Dermatologist-level classification of skin cancer with deep neural networks.

作者信息

Esteva Andre, Kuprel Brett, Novoa Roberto A, Ko Justin, Swetter Susan M, Blau Helen M, Thrun Sebastian

机构信息

Department of Electrical Engineering, Stanford University, Stanford, California, USA.

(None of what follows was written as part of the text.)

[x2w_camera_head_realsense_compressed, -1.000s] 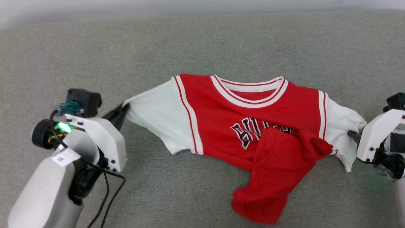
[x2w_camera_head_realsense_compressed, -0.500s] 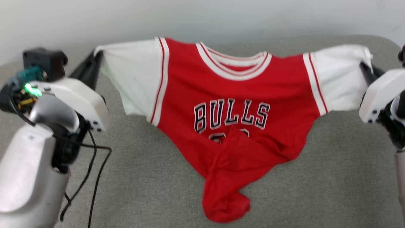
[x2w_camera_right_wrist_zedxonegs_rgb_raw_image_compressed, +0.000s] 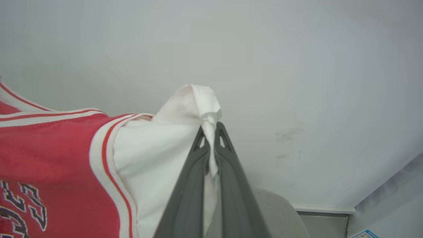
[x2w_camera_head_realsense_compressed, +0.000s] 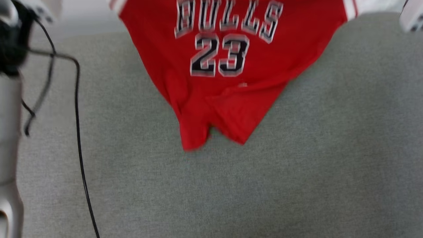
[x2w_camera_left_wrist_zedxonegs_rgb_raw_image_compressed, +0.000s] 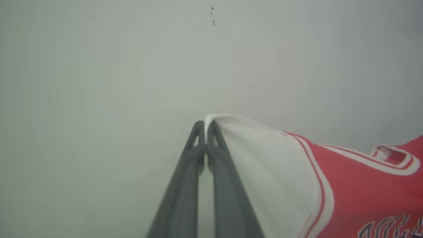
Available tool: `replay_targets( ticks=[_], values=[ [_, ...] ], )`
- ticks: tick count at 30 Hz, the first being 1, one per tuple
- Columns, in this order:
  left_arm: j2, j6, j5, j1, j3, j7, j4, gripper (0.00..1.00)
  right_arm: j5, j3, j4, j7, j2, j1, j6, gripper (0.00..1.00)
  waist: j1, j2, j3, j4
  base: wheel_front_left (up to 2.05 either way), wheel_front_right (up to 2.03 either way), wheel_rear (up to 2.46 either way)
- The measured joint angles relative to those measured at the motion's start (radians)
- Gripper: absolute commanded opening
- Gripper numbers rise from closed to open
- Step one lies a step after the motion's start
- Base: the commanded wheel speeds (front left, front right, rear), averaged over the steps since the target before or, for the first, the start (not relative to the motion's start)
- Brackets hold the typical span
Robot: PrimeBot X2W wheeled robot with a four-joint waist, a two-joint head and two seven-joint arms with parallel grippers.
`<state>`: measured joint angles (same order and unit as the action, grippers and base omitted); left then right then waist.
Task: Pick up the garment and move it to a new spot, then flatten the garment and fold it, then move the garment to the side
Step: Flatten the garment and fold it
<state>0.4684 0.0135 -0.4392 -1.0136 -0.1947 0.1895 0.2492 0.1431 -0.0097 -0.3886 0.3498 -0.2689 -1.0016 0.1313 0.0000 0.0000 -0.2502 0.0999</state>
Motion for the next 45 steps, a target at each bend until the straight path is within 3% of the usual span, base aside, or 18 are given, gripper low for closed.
replay_targets(
  ticks=[12, 19, 30, 37, 45],
  values=[
    [-0.007, 0.050, 0.059, -0.473, -0.011, -0.172, 0.274, 0.00, -0.090, -0.017, -0.160, -0.159, -0.018, -0.475, 0.000, 0.00, 0.0001, 0.0000, -0.191, -0.003, 0.00, 0.00, 0.00],
    [-0.001, 0.073, 0.065, -0.614, -0.014, -0.246, 0.391, 0.00, -0.110, -0.016, -0.246, -0.230, -0.006, -0.617, 0.000, 0.00, 0.0002, 0.0000, -0.282, 0.007, 0.00, 0.00, 0.00],
    [-0.037, 0.083, 0.019, -0.548, -0.017, -0.283, 0.496, 0.00, -0.105, 0.014, -0.375, -0.289, 0.056, -0.584, 0.000, 0.00, 0.0002, -0.0001, -0.379, -0.001, 0.00, 0.00, 0.00],
    [-0.060, 0.093, -0.041, -0.411, -0.001, -0.325, 0.568, 0.00, -0.059, 0.046, -0.475, -0.348, 0.101, -0.451, 0.000, 0.00, 0.0001, 0.0000, -0.377, -0.003, 0.00, 0.00, 0.00],
    [-0.071, 0.109, -0.121, -0.145, 0.018, -0.400, 0.599, 0.00, 0.038, 0.099, -0.539, -0.416, 0.114, -0.223, 0.000, 0.00, 0.0000, 0.0000, -0.304, -0.010, 0.00, 0.00, 0.00]
  ],
)
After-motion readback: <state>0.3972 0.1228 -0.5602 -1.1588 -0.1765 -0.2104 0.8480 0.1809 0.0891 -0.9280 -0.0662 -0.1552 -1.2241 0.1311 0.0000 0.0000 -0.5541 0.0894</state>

Department of Dermatology, Stanford University, Stanford, California, USA.

出版信息

Nature. 2017 Feb 2;542(7639):115-118. doi: 10.1038/nature21056. Epub 2017 Jan 25.

Abstract

Skin cancer, the most common human malignancy, is primarily diagnosed visually, beginning with an initial clinical screening and followed potentially by dermoscopic analysis, a biopsy and histopathological examination. Automated classification of skin lesions using images is a challenging task owing to the fine-grained variability in the appearance of skin lesions. Deep convolutional neural networks (CNNs) show potential for general and highly variable tasks across many fine-grained object categories. Here we demonstrate classification of skin lesions using a single CNN, trained end-to-end from images directly, using only pixels and disease labels as inputs. We train a CNN using a dataset of 129,450 clinical images-two orders of magnitude larger than previous datasets-consisting of 2,032 different diseases. We test its performance against 21 board-certified dermatologists on biopsy-proven clinical images with two critical binary classification use cases: keratinocyte carcinomas versus benign seborrheic keratoses; and malignant melanomas versus benign nevi. The first case represents the identification of the most common cancers, the second represents the identification of the deadliest skin cancer. The CNN achieves performance on par with all tested experts across both tasks, demonstrating an artificial intelligence capable of classifying skin cancer with a level of competence comparable to dermatologists. Outfitted with deep neural networks, mobile devices can potentially extend the reach of dermatologists outside of the clinic. It is projected that 6.3 billion smartphone subscriptions will exist by the year 2021 (ref. 13) and can therefore potentially provide low-cost universal access to vital diagnostic care.

摘要

皮肤癌是人类最常见的恶性肿瘤,主要通过肉眼诊断,首先进行初步临床筛查,随后可能进行皮肤镜分析、活检和组织病理学检查。由于皮肤病变外观的细微差异,利用图像对皮肤病变进行自动分类是一项具有挑战性的任务。深度卷积神经网络(CNN)在许多细粒度对象类别中的通用且高度可变的任务方面显示出潜力。在这里,我们展示了使用单个CNN对皮肤病变进行分类的方法,该CNN直接从图像进行端到端训练,仅将像素和疾病标签作为输入。我们使用一个包含129,450张临床图像的数据集训练CNN,该数据集比以前的数据集大两个数量级,包含2032种不同疾病。我们在两个关键的二元分类用例的活检证实的临床图像上,针对21位获得董事会认证的皮肤科医生测试了其性能:角质形成细胞癌与良性脂溢性角化病;恶性黑色素瘤与良性痣。第一个案例代表最常见癌症的识别,第二个案例代表最致命皮肤癌的识别。该CNN在两项任务中均达到了所有测试专家的同等性能,证明了一种人工智能能够以与皮肤科医生相当的水平对皮肤癌进行分类。配备深度神经网络的移动设备有可能将皮肤科医生的服务范围扩展到诊所之外。预计到2021年将有63亿部智能手机订阅(参考文献13),因此有可能提供低成本的普遍重要诊断护理服务。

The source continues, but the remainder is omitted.